Haunted by the ghost of Senna, the FIA had a trigger finger for shooting down any really progressive idea faster than one could say "ground effect". Yet during this entire time Adrian found inventive, creative, simply brilliant ways in which to maximise the beast within the bounds of the rules. Yes occasionally one of his great ideas would be outlawed (his brilliant chase down of the game-changing Brawn double diffuser being but one) but even when banished, each idea had still moved the game forward. And in so doing driven the FIA to refine and tighten the rules for the next year. They had a blunt instrument, and less creative minds, while Adrian was leaping from concept to concept with Ms. Physics dancing in his arms. The FIA, like the last drunk at a wedding left staggering behind dancing alone, is quite unaware of how foolish it looked.
The cars could not circulate too fast. Pure and simple. Ask a commercial pilot the most hectic part of a flight, and barring unplanned incidents the answer will be take-off and landing. It's not when a plane is travelling fastest, but when the speed and coordination of aircraft control is at the most critical that the most delicate of touch and the swiftest of minds is required. Again lady physics is not fickle. Given the same set of circumstances the plane will react precisely the same way each time. It is the speed and control for the current conditions and the end state one desires that guide repeatable action. The right speed for the condition ensures safety.
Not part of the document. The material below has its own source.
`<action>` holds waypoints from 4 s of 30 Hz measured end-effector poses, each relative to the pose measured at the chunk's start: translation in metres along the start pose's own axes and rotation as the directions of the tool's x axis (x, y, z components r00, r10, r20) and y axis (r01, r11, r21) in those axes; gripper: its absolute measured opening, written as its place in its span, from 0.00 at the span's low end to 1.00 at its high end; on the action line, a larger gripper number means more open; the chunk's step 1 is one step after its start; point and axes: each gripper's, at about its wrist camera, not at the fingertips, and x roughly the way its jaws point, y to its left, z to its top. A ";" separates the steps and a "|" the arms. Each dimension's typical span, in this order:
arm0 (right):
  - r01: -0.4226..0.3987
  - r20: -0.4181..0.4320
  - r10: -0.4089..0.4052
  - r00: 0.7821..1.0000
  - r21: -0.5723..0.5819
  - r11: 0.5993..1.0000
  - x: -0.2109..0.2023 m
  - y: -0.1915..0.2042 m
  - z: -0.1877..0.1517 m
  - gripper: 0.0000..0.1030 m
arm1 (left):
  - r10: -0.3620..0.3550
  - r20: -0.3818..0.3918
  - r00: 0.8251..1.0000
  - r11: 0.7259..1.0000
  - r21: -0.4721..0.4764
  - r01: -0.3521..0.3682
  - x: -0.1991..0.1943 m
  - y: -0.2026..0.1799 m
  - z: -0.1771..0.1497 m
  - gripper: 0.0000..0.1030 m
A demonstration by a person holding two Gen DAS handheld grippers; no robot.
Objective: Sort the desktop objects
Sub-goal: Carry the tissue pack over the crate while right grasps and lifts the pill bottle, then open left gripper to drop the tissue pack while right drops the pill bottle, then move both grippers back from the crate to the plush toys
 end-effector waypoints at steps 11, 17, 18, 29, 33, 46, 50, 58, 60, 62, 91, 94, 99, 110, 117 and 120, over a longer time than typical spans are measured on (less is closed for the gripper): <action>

So how do the FIA set this bound of "Fast enough, but not so fast as to be unsafe?" Usually on lap times. The goal being to keep them around the same year to year. Scientific? Not really. Simple measure easy to understand? Yes! Ah, that sounds like the FIA we know.
I always felt Max Mosley was a very bright chap who was nearly as smart as he believed he was. In matters of negotiation and law he was beyond reproach. A master of the Machiavellian plan-within-a-plan who could make his victim thank him for the time taken to destroy their own plans. Such a loss to the off-track action, JT should consider bringing him in as a personal mentor to spice-up current FIA behaviour.
Anyway! Dear Max never fully got the engineering mind set, or the fans mind set. Sure he understood far more than most, but in a couple of key areas he missed the real drivers of behaviour. For engineers the drive is to do something really clever that delights, amuses, and does the job better, faster, and "more clever" than the engineer in the other team (company/division/lab... whatever) and naturally "wins" by whatever criteria matter to the engineer. Colin Chapman was this sort of person. It had to be an innovation for the sake of winning. So dear Max set about enforcing seemingly arbitrary rules about height, weight, extension past mid-line, height above ground plane, and each time the engineers, foremost being Adrian, spent long gleeful nights simply working to the utter edge of the allowed limit, because they could.
At the same time fans were embracing multi-valve engines. Fuel injection had moved from mechanical to electro-mechanical to software controlled. Carburettors had gone the way of the Monty-Python parrot, and simply put, the technology was amazing! This was cool for all. The fans knew cutting edge technology was driving their cars to new levels of performance, and they could see Adrian and other leading engineers in Formula One dancing on the edge of what was possible. The technology ignited the engineers and excited the fans. Something Max appeared to never fully accept.